"""
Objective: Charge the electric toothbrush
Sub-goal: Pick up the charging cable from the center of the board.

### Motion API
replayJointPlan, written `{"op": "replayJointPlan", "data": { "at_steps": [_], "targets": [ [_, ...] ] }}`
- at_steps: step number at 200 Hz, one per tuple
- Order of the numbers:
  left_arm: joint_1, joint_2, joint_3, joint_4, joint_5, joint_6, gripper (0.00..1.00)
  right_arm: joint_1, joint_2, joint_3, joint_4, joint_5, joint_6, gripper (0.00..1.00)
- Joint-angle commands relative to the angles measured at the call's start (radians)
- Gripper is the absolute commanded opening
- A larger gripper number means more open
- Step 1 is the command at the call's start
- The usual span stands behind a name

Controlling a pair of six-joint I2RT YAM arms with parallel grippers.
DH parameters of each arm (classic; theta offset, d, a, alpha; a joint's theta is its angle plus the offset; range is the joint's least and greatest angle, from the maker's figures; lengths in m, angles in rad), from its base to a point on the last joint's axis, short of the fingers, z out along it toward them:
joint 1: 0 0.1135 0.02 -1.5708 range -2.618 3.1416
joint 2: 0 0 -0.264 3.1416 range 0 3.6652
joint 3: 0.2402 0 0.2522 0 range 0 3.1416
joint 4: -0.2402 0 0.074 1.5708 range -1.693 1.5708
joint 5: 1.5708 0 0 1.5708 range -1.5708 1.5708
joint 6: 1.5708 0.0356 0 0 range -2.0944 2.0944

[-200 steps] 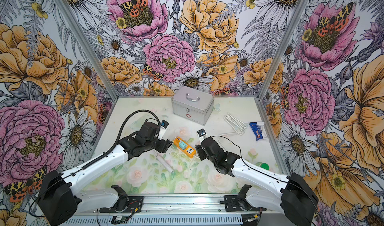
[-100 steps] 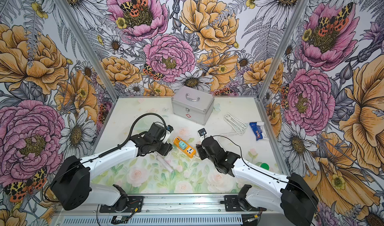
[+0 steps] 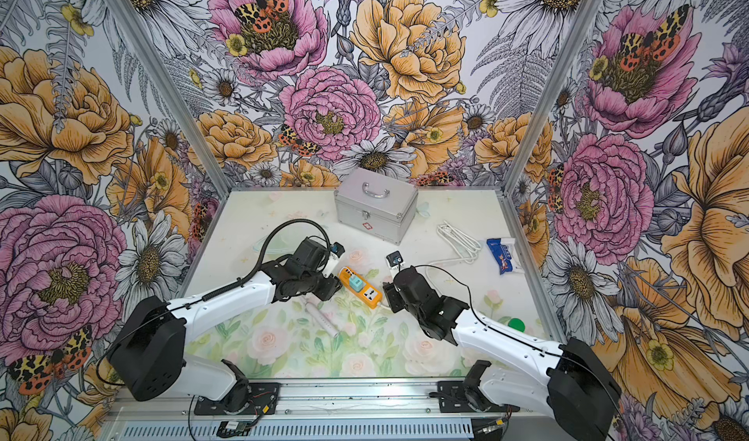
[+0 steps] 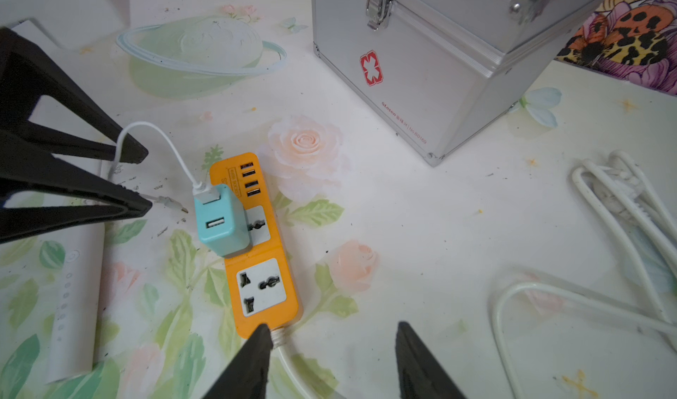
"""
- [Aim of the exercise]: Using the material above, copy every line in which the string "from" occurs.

- [Exercise result]:
Sub-goal: Pick up the charging cable from the center of the board.
DH parameters of each arm (classic; theta offset, d, a, alpha; a joint's theta is its angle plus the offset; range is the joint's least and greatest angle, from the maker's figures; lengths in m, angles in rad), from its base to a point on the last joint's axis, short of the fingers, z out along it toward them:

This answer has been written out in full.